I am looking to write a Key/value store (probably in python) mostly just for experience, and because it\'s something I think that is a very useful product. I have a couple of qu
Amazon released a document about Dynamo - a highly available key-value storage system. It mostly deals with the scaling issues (how to create a key/value store that runs on a large number of machines), but it also deals with some basics, and generally worth to read.
First up, I know this question quite old.
I'm the creator of aodbm ( http://sf.net/projects/aodbm/ ), which is a key-value store library. aodbm uses immutable B+Trees to store your data. So whenever a modification is made a new tree is appended to the end of the file. This probably sounds like a horrendous waste of space, but seeing as the vast majority of nodes from the previous tree are referenced, the overhead is actually quite low. Very little of an entire tree is kept in memory at any given time (at most O(log n)).

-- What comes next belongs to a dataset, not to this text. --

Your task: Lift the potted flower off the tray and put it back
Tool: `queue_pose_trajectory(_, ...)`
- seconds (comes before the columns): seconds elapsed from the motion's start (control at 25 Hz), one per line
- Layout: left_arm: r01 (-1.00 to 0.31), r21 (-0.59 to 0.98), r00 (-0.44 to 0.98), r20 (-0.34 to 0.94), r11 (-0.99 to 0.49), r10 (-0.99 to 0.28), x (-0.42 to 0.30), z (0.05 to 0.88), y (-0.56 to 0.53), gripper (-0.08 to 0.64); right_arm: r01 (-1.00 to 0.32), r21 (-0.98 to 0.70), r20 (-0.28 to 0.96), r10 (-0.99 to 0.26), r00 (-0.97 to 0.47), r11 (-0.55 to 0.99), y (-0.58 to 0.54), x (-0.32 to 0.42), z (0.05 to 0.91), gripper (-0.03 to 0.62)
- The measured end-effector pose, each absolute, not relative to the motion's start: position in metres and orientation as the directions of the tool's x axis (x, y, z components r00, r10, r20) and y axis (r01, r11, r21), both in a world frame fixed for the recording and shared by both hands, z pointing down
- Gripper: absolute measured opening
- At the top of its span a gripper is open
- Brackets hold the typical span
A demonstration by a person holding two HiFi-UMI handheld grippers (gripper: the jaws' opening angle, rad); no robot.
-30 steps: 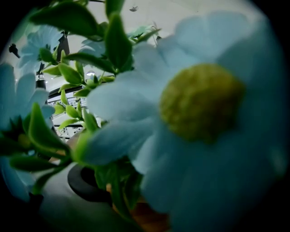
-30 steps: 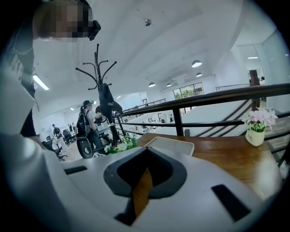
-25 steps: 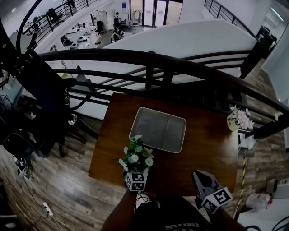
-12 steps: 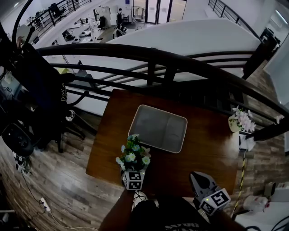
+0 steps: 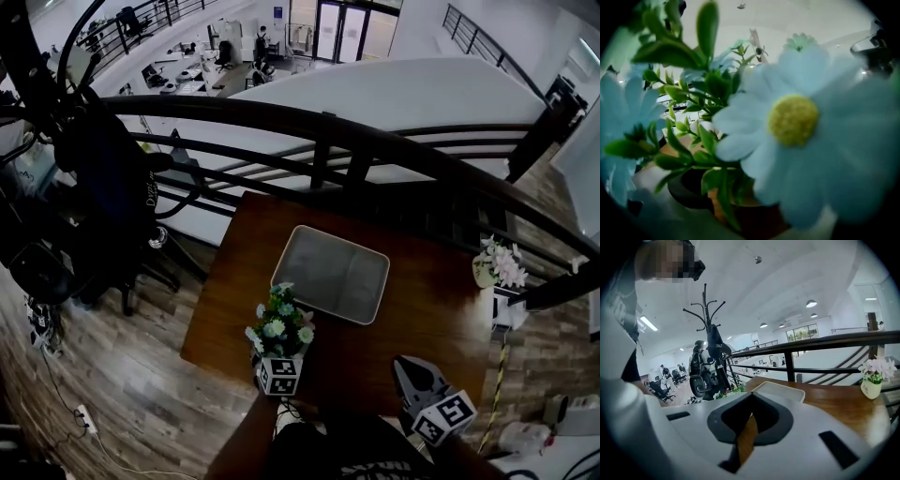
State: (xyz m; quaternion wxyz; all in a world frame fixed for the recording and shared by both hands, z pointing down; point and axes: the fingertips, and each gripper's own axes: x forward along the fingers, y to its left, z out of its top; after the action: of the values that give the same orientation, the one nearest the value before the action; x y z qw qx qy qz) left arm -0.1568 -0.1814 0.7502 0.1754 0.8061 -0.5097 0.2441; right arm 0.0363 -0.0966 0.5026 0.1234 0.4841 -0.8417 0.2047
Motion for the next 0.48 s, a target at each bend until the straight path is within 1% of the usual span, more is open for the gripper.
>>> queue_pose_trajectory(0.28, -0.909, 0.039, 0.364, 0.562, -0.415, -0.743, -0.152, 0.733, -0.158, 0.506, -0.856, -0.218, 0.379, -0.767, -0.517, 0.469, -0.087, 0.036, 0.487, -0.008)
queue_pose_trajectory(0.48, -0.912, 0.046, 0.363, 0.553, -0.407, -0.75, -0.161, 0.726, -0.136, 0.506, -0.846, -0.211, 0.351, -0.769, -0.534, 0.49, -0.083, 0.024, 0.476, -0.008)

I recommend to see the talk Write optimization in external - memory data structures (slides), which gives a nice overview of modern approaches to building extra-memory databases (e. g. key-value stores), and explains log-structured merge trees.
If your key-value store targets use-cases when all the data fits main memory, the data store architecture could be a lot simpler, mapping a file to a big chunk of memory and working with that memory without bothering about disk-to-memory communication and synchronization at all, because it becomes a concern of the operating system.
If you're doing a key/value store in Python for learning purposes, it might be easiest to start with the pickle module. It's a fast and convenient way to write an arbitrary Python data stream to a persistent store and read it back again.
It all depends on the level of complexity you want to dive into. Starting with a simple Python dict
serialized to a file in a myriad of possible ways (of which pickle is probably the simplest), you can go as far as implementing a complete database system.
Look up redis
- it's a key/value store written in C and operating as a server "DB". It has some good documentation and easy to read code, so you can borrow ideas for your Python implementation.
To go even farther, you can read about B-trees.
For your specific questions: above some DB size, you can never keep it all in memory, so you need some robust way of loading data from disk. Also consider whether the store is single-client or multi-client. This has serious consequences for its implementation.
you can have a look at 'Berkley db' to see how how it works, it is a key/value DB, so you can use it directly, or as it is open-source see how it handles persistence, transactions and paging of most referred pages.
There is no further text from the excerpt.